Lines from the listing below that contain the string "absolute" are to be reported.

Source material:
/---
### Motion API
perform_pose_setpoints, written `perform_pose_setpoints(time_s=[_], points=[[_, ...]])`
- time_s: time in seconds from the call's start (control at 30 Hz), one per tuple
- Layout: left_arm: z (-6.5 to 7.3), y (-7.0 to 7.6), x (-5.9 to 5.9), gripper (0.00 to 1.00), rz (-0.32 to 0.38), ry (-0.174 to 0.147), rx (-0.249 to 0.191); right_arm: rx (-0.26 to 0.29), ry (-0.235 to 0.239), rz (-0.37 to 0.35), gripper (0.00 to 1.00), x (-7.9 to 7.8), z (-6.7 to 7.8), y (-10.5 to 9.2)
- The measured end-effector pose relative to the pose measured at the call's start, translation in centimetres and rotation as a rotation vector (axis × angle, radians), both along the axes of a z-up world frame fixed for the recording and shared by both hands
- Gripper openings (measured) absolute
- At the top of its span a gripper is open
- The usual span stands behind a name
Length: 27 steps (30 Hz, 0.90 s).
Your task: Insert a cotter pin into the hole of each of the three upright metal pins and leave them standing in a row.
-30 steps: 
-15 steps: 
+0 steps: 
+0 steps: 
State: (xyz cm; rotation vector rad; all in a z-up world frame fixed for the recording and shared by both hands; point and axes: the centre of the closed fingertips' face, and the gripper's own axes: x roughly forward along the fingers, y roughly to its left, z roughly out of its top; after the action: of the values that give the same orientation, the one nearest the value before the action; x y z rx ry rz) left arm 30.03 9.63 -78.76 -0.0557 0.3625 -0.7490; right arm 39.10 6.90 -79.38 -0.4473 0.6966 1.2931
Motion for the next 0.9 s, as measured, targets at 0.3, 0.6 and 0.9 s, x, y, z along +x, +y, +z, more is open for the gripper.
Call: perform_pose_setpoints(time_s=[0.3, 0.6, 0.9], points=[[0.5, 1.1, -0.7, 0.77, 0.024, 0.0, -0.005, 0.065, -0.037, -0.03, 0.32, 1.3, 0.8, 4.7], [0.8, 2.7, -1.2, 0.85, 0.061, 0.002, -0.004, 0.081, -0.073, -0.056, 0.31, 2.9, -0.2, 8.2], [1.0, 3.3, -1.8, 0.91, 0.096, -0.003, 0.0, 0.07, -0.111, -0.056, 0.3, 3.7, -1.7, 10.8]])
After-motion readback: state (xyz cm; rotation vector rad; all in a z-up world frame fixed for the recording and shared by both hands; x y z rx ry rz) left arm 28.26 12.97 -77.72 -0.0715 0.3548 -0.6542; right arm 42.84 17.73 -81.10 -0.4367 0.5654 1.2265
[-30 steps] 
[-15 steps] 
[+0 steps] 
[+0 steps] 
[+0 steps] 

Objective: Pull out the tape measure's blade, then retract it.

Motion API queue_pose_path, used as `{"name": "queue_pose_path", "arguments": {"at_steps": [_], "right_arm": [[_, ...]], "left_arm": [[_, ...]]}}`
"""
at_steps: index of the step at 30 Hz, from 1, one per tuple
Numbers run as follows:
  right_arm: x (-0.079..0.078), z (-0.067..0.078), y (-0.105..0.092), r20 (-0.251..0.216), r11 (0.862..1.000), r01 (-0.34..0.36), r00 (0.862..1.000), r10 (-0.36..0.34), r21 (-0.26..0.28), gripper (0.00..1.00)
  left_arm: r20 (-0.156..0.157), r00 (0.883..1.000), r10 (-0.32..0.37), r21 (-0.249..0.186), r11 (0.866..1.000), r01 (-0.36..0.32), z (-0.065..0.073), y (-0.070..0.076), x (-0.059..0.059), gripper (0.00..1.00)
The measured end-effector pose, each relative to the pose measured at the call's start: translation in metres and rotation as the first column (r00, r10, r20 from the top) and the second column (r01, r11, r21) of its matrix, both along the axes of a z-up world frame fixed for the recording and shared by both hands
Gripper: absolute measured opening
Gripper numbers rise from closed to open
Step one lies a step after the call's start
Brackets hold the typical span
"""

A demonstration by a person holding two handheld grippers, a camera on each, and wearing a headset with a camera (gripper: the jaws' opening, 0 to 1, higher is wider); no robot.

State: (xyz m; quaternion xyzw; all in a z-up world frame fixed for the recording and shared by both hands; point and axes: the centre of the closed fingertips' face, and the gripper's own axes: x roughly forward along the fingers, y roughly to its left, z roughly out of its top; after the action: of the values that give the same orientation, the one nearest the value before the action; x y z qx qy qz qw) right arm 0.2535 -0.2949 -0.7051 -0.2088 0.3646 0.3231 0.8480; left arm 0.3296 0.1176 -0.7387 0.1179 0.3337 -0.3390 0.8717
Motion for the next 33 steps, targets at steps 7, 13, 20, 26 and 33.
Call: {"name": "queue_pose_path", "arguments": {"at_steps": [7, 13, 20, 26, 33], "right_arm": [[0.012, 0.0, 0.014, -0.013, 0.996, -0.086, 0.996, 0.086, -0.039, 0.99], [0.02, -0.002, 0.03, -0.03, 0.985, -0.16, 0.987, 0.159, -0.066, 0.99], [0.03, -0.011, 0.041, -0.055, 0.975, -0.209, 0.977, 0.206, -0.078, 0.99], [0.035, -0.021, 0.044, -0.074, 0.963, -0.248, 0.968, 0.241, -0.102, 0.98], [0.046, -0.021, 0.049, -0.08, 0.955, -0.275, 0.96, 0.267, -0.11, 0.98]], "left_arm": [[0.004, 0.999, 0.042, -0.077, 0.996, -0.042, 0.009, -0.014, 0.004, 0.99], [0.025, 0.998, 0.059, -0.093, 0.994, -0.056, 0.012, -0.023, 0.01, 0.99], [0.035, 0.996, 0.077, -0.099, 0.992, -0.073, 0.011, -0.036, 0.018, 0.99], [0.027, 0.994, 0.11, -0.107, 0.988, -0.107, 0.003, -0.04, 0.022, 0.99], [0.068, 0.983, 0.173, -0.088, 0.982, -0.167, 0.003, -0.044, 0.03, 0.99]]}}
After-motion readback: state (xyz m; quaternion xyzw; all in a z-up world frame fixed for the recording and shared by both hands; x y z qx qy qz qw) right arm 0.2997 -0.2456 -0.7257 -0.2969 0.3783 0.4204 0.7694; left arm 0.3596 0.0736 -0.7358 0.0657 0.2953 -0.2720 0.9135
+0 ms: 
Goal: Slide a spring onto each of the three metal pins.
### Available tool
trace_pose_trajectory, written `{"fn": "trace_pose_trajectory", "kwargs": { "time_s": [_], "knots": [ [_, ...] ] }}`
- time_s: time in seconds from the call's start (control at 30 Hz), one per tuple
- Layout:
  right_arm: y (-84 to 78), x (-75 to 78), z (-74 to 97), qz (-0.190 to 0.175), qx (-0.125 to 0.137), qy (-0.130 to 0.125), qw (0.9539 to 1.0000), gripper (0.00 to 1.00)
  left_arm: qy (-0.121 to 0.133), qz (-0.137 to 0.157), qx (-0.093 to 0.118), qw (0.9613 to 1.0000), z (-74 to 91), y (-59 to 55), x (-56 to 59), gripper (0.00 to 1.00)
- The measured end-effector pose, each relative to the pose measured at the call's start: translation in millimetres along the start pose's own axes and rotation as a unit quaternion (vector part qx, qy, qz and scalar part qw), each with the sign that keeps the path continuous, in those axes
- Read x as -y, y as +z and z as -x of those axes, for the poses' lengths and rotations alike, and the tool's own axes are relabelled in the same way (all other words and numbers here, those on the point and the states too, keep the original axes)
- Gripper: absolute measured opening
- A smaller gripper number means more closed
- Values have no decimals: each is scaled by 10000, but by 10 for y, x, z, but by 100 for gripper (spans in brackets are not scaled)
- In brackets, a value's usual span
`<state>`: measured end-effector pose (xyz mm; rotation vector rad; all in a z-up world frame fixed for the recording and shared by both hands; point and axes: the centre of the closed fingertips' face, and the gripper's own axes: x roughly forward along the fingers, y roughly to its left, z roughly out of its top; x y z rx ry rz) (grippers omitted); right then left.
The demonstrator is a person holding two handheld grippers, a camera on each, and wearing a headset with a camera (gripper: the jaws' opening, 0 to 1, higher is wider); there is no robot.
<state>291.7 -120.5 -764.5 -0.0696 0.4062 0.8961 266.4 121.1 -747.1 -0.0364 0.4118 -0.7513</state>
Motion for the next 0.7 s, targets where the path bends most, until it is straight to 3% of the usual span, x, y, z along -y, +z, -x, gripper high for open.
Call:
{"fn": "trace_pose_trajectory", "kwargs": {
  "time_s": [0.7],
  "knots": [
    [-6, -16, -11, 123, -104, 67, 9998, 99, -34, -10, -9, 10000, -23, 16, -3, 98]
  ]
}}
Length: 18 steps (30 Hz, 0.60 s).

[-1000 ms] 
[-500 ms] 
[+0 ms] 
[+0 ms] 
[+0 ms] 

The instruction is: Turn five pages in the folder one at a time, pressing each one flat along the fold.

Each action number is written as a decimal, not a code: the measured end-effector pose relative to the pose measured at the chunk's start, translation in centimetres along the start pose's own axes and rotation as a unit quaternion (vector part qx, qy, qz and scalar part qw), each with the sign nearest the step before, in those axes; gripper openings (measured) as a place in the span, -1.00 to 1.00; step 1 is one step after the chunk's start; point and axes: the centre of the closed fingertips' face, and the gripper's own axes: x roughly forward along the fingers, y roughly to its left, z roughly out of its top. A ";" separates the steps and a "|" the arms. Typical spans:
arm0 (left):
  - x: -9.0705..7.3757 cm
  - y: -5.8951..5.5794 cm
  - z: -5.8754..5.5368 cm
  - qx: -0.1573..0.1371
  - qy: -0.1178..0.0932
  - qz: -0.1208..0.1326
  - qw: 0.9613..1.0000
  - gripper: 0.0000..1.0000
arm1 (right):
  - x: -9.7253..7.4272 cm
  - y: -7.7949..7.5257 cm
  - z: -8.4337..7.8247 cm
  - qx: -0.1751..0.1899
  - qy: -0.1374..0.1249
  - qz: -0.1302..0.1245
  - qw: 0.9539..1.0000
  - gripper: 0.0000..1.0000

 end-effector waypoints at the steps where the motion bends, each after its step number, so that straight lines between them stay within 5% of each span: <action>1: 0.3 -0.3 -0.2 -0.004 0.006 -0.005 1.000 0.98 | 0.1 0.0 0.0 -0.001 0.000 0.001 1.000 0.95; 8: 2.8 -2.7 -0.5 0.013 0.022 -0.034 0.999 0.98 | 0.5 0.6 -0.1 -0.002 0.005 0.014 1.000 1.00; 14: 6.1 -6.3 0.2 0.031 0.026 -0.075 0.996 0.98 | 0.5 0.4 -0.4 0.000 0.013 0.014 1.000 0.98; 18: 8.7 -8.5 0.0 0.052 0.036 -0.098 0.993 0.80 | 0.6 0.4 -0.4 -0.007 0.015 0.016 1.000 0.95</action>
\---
Finished exercise:
- Gripper openings (measured) absolute
Gripper: absolute measured opening
- Gripper: absolute measured opening

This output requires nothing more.